──────── Source material

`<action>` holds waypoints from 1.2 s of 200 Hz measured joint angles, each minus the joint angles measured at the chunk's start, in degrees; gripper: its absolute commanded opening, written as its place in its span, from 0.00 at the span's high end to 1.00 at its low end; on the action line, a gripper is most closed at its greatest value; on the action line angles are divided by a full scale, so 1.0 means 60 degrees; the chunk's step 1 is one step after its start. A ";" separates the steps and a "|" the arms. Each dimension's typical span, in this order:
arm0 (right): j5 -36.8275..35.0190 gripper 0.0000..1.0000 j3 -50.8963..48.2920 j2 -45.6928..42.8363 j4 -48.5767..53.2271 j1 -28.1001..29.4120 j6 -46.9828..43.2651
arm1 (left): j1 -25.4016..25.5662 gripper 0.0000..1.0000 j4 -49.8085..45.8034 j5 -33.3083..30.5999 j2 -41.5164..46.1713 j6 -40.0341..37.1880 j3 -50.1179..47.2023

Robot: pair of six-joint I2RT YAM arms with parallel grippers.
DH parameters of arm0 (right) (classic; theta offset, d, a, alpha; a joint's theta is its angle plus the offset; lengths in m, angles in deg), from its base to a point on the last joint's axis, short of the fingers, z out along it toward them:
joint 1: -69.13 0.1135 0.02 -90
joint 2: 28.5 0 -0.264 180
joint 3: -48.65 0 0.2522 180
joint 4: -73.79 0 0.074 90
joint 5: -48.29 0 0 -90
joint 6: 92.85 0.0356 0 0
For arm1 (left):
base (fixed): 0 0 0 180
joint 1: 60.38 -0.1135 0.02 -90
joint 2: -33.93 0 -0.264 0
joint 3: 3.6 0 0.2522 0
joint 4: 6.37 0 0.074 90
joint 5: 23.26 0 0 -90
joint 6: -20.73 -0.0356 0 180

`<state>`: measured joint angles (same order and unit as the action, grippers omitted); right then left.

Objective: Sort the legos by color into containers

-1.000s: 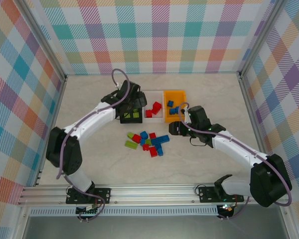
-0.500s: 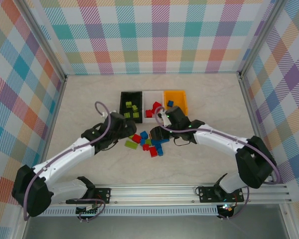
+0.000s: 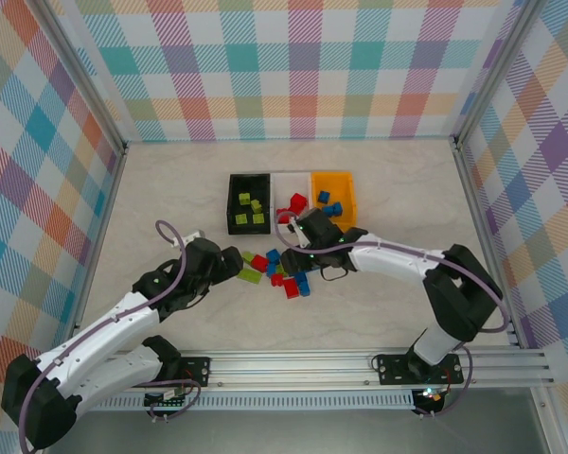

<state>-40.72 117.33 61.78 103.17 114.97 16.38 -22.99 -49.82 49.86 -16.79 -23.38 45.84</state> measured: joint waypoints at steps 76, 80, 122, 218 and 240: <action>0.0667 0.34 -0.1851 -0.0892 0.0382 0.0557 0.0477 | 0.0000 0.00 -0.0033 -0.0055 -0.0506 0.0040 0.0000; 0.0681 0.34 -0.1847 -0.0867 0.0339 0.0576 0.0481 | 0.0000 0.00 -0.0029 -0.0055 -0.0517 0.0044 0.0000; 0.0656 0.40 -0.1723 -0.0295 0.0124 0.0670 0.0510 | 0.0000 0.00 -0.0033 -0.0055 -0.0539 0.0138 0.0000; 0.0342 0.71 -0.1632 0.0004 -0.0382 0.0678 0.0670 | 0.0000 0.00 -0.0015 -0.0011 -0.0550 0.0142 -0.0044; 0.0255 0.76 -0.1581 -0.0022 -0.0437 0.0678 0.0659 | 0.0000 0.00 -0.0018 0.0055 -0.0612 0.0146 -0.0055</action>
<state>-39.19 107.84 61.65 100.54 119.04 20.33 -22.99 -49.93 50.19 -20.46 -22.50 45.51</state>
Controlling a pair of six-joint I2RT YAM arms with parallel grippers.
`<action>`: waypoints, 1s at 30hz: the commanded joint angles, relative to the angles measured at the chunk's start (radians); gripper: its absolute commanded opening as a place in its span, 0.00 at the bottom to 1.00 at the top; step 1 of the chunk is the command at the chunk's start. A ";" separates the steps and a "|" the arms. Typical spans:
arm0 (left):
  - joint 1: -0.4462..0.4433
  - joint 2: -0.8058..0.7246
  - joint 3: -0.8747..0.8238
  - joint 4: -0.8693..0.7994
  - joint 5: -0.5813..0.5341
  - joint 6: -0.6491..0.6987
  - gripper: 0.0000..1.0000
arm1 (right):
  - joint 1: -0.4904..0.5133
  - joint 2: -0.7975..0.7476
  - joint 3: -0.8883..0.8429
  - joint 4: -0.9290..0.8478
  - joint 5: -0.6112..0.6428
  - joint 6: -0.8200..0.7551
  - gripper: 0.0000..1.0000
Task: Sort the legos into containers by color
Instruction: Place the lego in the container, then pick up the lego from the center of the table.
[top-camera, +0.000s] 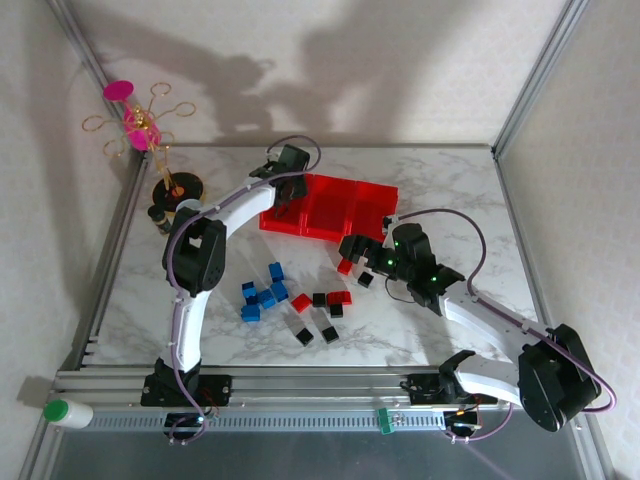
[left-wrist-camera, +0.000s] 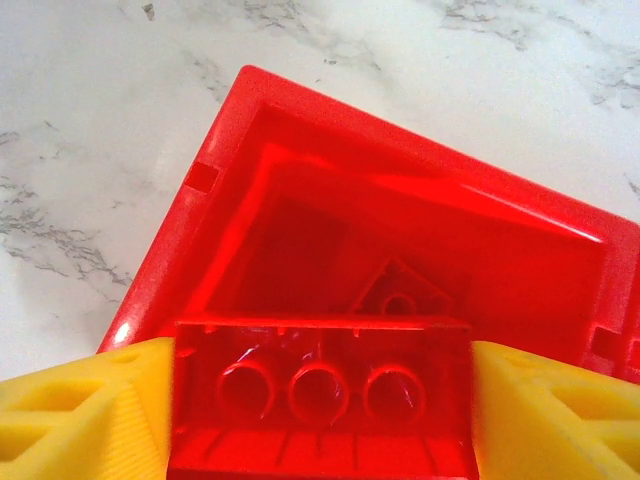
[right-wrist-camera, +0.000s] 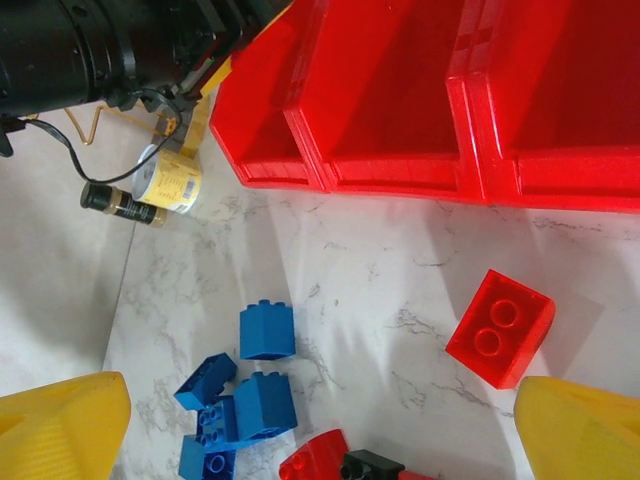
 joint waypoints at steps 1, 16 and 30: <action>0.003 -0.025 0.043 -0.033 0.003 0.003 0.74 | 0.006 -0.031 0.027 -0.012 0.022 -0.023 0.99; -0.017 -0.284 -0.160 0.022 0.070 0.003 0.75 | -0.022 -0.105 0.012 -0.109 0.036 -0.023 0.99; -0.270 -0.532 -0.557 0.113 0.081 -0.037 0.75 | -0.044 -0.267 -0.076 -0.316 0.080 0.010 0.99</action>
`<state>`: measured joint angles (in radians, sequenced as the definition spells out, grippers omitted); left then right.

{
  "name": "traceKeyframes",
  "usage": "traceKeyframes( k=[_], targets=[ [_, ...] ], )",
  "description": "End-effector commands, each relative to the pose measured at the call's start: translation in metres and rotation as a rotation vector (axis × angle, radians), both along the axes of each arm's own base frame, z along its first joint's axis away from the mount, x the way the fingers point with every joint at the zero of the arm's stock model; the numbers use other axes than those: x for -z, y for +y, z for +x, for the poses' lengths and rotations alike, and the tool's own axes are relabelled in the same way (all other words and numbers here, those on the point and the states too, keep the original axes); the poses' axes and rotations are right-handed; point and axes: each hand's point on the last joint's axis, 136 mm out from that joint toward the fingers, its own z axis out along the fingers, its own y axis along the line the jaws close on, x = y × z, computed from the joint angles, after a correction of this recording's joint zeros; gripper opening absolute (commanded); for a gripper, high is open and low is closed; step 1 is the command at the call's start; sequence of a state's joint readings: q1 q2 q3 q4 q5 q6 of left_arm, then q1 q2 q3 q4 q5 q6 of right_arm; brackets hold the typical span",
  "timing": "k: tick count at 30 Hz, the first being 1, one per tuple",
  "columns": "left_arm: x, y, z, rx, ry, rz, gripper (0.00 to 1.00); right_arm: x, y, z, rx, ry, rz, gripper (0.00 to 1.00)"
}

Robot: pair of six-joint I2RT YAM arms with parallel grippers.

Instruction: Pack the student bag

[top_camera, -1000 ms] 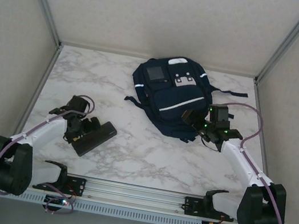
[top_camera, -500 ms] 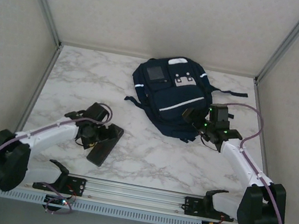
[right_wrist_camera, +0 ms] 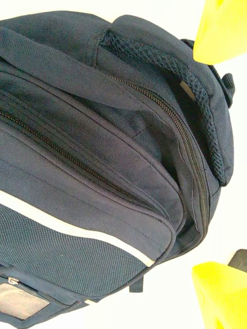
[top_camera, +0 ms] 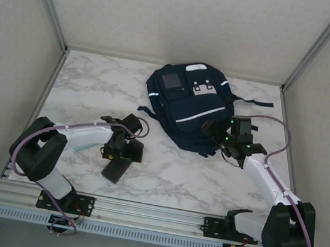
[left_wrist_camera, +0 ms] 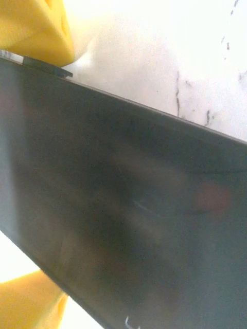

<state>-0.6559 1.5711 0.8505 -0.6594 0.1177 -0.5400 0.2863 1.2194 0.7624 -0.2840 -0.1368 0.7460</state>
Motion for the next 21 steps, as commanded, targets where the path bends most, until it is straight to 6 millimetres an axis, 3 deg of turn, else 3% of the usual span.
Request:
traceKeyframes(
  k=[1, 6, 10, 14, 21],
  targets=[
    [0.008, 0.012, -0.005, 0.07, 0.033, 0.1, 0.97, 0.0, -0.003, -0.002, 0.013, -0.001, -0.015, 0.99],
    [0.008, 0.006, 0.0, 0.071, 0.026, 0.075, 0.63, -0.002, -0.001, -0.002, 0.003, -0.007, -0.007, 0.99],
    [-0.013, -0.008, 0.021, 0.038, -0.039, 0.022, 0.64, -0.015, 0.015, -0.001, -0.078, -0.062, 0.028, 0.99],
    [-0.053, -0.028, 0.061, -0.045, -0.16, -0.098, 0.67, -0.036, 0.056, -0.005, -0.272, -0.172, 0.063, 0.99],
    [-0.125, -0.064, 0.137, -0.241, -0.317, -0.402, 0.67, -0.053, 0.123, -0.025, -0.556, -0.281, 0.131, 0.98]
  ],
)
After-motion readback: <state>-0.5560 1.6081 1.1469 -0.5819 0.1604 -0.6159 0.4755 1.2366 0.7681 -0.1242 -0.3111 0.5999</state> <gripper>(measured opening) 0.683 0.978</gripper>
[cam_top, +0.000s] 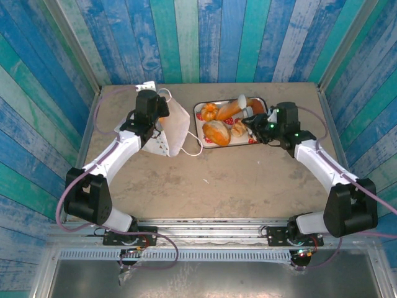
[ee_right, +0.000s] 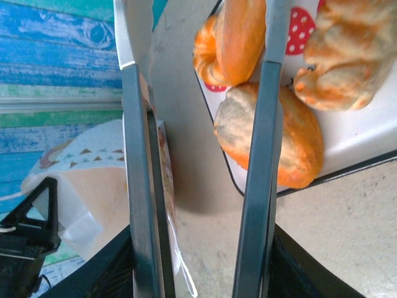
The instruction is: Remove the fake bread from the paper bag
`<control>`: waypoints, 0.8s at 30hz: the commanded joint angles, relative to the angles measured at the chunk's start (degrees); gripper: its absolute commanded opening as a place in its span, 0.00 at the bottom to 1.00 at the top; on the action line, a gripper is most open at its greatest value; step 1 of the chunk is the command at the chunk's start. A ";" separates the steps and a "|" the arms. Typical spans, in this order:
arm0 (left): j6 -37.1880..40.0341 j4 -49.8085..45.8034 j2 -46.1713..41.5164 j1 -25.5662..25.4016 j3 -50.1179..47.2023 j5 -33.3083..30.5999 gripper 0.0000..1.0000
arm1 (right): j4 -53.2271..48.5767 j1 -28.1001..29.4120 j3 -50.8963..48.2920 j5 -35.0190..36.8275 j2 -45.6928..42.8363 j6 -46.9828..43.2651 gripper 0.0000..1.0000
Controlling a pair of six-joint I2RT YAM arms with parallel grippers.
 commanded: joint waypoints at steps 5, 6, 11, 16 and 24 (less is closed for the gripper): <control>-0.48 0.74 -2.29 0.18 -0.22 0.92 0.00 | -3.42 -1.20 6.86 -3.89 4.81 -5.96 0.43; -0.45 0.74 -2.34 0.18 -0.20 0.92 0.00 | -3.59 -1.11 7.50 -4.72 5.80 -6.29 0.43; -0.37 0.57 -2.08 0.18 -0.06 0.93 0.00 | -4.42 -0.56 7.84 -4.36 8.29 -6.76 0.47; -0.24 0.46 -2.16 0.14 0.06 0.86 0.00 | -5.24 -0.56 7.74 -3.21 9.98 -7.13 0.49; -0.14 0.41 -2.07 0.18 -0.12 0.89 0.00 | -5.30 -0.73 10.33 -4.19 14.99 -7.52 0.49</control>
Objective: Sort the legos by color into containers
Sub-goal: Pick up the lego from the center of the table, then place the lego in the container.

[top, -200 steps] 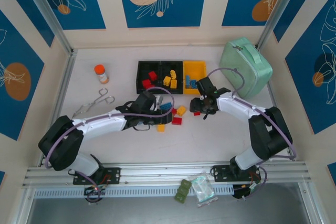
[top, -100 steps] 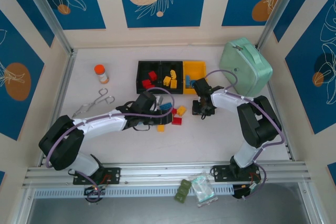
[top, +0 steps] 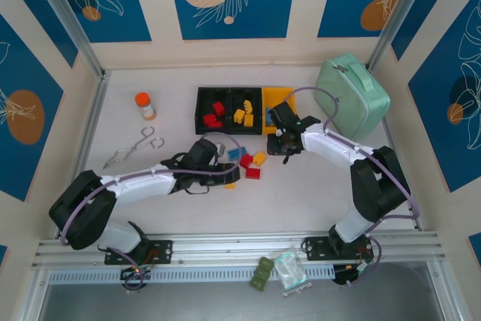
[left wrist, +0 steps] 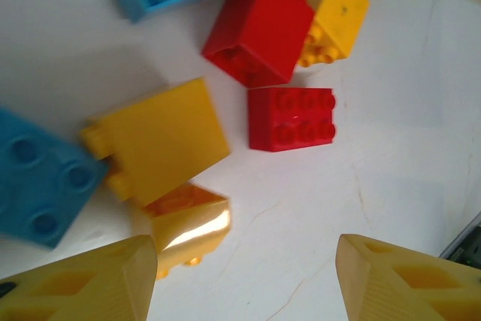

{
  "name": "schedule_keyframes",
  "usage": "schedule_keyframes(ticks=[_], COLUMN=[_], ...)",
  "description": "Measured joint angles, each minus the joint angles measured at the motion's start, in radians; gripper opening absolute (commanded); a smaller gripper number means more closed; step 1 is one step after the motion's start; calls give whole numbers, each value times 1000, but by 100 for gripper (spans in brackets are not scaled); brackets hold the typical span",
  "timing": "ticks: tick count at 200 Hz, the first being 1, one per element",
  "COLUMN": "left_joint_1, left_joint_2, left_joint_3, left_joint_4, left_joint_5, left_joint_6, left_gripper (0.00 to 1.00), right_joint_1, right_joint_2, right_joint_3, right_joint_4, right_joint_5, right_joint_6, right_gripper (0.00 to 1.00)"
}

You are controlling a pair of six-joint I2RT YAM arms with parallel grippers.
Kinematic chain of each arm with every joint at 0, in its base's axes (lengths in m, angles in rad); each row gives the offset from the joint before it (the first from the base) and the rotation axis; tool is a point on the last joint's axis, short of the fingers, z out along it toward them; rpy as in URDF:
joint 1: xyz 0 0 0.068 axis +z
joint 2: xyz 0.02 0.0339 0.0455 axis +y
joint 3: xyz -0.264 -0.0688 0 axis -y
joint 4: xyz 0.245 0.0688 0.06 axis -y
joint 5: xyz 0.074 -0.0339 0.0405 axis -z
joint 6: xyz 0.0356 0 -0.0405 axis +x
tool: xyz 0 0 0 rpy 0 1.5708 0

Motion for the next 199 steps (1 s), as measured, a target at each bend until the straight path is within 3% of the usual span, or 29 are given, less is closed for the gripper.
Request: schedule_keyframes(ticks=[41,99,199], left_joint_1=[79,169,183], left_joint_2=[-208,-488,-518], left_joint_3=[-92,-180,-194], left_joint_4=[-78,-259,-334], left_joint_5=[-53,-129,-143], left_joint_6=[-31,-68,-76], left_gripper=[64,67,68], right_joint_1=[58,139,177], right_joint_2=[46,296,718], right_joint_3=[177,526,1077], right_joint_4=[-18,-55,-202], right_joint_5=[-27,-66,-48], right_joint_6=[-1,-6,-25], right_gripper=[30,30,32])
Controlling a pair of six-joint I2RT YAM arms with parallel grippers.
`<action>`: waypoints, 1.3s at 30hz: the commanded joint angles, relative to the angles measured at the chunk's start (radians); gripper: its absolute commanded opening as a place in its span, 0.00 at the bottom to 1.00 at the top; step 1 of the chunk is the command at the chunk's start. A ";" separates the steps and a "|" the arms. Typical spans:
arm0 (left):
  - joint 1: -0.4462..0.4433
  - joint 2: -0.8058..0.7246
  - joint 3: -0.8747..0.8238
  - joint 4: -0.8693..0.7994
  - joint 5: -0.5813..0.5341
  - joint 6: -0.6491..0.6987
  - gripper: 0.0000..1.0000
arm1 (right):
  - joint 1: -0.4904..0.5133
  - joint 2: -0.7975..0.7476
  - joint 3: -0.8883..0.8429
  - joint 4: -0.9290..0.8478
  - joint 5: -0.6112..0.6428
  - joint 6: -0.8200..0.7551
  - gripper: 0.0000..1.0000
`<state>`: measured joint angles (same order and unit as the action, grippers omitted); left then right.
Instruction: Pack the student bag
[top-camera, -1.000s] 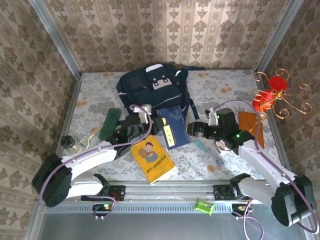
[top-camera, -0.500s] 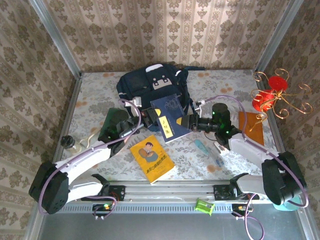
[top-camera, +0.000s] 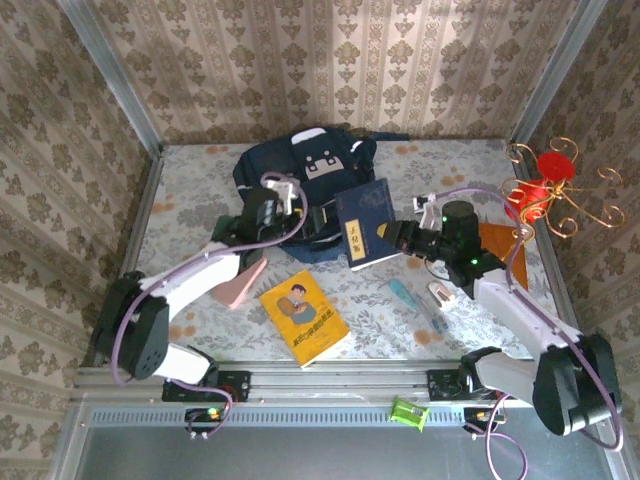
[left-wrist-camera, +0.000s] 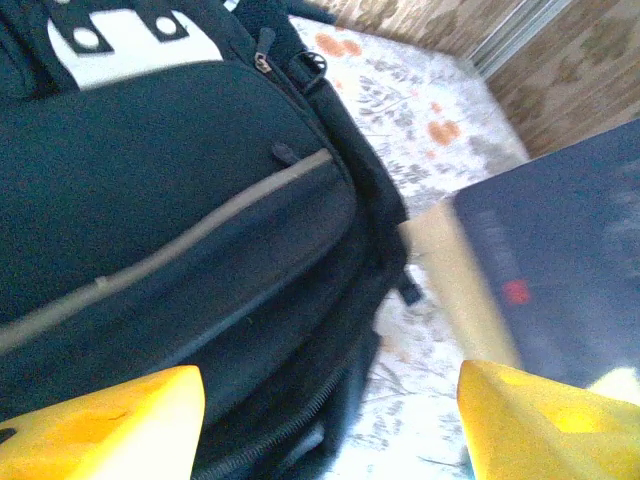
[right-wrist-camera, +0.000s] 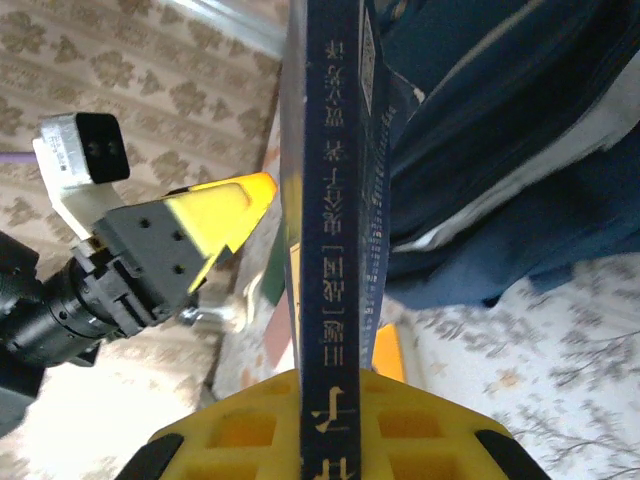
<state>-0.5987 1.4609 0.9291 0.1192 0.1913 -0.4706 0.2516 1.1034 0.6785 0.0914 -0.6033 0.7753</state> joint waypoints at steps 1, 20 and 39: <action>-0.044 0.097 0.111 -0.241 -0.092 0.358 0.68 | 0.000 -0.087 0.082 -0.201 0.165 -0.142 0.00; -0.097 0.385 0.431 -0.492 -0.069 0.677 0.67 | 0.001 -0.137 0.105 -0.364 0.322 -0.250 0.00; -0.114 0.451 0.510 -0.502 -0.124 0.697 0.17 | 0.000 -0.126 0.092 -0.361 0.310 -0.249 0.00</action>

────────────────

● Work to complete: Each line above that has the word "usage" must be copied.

● Answer:
  "usage": "traceKeyframes( k=[_], targets=[ [_, ...] ], )",
  "usage": "schedule_keyframes(ticks=[_], COLUMN=[_], ...)",

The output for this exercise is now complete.